Posted by pocochina on April 23, 2008

Oh my God.

I didn’t want to do this.

I really, really, REALLY didn’t.

But I’m so fucking pissed off about it that I just CAN’T not talk about it any more.  Linda Hirshman is fucking right.  Okay, she’s not totally right, but she’s talking about something important that nobody fucking wants to hear.  I know it would be totally cool to just focus on the criticisms and why she is a total bitch and we hate her and don’t want to sit with her in the cafeteria, I am going to DARE TO AGREE.  I am not saying there are no critiques of Hirshman that can be made, I am not saying there are no valid critiques of the second wave.  But I am calling bullshit  on some of my fellow young people.

Yes.  Looking at the demographics, younger women are slightly more likely to vote for Senator Obama, older women are slightly more likely to vote for Senator Clinton.  And what I see here, in the discussion of the campaign – from feminists, non-feminists, and anti-feminists – is another -ism that nobody wants to talk about.  AGEISM.  Ageism is wrong too, assholes.  If you assume that an older woman is myopic and out of touch and selfish, but you, the younger woman, are de facto more aware of intersectionality or are Magically Above Vagina Voting, that’s not just non-feminist, it’s also ageist, and it ignores the reality that women are punished more for daring to age – YOU KNOW, THE WAY LIVING BEINGS DO – than men are.  When you think of being “scolded by [your] mother,” (I seriously wish I were making that gem up, and yes, it’s from a feminist writer who thought this ageist, sizeist, anti-feminist cartoon was a real freaking laugh riot) when Senator Clinton goes off on one of her cranky bad-day-at-work rants about getting people health care or some shit, that is part of a systemic framework that punishes women for being adults, and that connects adult women with that which we do not like about the domestic sphere.   I, for one, like older women, and in fact hope to be one some day.

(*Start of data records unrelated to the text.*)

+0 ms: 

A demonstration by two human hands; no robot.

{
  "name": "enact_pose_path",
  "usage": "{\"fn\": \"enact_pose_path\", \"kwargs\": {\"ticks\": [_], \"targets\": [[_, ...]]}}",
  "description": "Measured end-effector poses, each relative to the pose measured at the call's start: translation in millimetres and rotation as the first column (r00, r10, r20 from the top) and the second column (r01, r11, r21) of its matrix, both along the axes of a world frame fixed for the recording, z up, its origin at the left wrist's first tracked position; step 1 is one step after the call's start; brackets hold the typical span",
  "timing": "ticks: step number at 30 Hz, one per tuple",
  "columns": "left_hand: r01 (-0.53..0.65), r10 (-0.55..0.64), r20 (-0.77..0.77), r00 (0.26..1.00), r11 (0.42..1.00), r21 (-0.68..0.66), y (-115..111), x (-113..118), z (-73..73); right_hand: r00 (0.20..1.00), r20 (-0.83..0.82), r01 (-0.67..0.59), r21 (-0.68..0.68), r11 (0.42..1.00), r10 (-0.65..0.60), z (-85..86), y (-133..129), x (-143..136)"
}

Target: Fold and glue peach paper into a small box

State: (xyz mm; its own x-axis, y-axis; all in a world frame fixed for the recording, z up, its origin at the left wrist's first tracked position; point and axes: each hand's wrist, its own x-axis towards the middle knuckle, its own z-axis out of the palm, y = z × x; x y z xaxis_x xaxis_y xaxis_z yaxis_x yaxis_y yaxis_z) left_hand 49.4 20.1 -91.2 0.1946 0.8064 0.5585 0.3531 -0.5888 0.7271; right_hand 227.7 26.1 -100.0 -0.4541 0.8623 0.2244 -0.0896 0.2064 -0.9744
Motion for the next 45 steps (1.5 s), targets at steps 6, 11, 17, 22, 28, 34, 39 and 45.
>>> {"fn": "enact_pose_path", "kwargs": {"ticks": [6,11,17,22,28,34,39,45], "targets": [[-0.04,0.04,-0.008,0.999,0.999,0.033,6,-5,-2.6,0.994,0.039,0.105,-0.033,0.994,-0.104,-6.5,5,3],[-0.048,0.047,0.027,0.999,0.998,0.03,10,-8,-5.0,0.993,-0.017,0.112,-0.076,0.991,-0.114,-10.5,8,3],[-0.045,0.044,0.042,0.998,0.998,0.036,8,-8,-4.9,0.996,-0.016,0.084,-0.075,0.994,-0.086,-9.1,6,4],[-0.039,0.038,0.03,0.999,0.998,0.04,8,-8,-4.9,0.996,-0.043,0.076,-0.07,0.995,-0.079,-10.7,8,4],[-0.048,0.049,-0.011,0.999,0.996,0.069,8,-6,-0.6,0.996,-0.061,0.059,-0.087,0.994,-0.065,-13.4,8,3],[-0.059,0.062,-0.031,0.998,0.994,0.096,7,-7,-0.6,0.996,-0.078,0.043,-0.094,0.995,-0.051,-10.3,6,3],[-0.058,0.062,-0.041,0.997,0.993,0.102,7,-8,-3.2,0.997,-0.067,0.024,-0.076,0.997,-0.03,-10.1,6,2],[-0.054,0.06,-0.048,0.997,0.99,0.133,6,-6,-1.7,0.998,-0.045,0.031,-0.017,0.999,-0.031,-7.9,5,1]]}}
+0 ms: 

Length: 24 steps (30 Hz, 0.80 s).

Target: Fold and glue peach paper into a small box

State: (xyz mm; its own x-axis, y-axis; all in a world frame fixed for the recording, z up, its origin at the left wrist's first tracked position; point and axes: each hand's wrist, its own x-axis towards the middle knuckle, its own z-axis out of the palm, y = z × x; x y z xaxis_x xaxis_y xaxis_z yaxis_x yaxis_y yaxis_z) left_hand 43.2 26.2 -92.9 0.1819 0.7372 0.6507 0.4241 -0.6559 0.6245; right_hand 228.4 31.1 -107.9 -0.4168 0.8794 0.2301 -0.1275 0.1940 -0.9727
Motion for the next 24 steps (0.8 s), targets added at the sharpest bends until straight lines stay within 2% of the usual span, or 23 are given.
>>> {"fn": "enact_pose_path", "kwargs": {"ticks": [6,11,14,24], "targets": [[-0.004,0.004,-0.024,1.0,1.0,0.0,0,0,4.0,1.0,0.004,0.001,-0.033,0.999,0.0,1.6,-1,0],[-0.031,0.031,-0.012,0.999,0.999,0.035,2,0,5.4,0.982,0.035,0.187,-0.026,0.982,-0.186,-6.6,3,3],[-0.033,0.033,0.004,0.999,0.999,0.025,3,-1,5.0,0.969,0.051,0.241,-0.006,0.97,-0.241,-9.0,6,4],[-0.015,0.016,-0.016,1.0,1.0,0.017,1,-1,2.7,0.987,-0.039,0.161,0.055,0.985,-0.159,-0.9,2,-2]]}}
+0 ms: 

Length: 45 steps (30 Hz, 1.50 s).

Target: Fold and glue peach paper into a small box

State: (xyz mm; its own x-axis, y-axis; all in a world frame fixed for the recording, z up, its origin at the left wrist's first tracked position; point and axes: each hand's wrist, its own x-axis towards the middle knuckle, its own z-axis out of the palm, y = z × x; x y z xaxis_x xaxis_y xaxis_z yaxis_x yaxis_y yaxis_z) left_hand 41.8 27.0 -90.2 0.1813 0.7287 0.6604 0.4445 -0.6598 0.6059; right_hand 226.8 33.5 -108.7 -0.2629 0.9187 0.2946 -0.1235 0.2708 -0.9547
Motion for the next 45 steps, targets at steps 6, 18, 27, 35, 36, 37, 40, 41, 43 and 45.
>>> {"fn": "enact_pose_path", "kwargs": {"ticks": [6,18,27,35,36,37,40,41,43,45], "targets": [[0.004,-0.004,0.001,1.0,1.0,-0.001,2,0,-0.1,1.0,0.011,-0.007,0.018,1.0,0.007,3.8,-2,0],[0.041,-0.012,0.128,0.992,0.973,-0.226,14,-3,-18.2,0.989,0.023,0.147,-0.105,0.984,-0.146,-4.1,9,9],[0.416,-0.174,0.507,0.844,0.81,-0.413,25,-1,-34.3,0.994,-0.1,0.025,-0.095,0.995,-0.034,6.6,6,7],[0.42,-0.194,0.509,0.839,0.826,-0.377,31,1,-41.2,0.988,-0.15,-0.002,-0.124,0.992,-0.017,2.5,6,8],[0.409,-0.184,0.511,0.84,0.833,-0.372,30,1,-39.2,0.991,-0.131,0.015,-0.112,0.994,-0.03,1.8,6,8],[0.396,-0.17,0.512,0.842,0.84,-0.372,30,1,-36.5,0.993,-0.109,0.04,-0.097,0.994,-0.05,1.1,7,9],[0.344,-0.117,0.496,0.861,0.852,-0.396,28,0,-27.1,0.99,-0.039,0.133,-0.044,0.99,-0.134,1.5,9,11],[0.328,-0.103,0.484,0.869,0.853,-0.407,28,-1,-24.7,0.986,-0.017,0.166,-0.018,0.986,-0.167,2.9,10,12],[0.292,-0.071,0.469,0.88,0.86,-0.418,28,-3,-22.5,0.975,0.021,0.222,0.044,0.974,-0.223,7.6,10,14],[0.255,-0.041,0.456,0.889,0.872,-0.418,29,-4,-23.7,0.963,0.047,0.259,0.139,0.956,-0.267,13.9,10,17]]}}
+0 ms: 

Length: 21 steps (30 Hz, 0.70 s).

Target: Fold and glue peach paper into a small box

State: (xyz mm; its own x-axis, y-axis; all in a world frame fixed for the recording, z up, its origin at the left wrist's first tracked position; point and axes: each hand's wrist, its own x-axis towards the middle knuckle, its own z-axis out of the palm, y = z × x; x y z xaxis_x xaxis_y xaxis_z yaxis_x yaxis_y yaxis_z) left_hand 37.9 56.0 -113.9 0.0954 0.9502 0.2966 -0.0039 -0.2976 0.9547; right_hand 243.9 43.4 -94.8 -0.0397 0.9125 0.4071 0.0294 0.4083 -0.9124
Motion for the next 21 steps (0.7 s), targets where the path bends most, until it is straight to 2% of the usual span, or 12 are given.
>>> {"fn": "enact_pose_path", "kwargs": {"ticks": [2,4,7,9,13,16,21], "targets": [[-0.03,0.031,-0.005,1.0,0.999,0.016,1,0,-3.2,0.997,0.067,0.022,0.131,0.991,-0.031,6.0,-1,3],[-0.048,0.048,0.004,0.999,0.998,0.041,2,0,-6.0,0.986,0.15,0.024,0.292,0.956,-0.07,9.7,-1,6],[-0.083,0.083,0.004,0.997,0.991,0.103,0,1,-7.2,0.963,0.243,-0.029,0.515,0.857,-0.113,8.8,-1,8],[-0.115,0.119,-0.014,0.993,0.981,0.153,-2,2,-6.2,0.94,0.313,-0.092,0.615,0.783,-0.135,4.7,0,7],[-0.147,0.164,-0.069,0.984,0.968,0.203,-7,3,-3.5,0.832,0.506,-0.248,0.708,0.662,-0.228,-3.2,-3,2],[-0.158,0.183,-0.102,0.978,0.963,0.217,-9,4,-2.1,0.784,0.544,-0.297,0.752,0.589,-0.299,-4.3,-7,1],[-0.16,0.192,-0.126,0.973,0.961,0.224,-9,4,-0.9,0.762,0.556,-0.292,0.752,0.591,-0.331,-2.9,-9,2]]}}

Maybe I am really lucky.  My mom’s neither a feminist nor a HRC supporter.  I’m the Ms. reader in the house, not her.  So I get to feel all warm and fuzzy and rebel-y voting for Hillary.  Hell, my being a Democrat is upsetting enough to my parents.  I saw this interview that LH talks about in the article.  “In an interview on PBS’s NOW with Maria Hinojosa*, Ms. magazine founding editor Letty Cotton Pogrebin and her Obama-supporting author daughter, Abigail, discussed their personal quarrel over the election.”  The daughter spit all over the camera for twenty freaking minutes about how – I SWEAR TO GOD I AM NOT MAKING THIS UP – her mother’s feminist movement was “only about abortion” and younger women “care about more things.”  I’m lucky I didn’t break the fucking treadmill.  How could anyone possibly be so ignorant about the accomplishments of the second wave of feminism?  By purposeful ignorance, that’s how.  Again, I’m not saying there are no valid critiques to be made, I’m saying that disappearing the work those women did and are still doing is bullshit.

And Robin Morgan’s article was, yes, problematic because comparing racism to sexism is impossible, and for a lot of women, unnecessary because they live both.  But the “some younger feminists women” stuff should have a huge freaking “IF THE SHOE DOESN’T FIT, DON’T FUCKING WEAR IT” neon fucking flashing border around it.  I could have very easily taken offense – I am a younger feminist, and dammit, I did vote for Clinton – but I could tell that she was not talking about women who honestly and in good faith consider their preferences for one candidate or another.  She was talking, in a nutshell, about some – NOT ALL – young women who see rejection of Senator Clinton as a way to show that they are So Over That Feminism Crap Already.  “I’m not a feminist, but….” has become “I mean, I’m a woman and I didn’t vote for her.”  It is a convenient way to make oneself non-threatening to a dude-dominated social scene.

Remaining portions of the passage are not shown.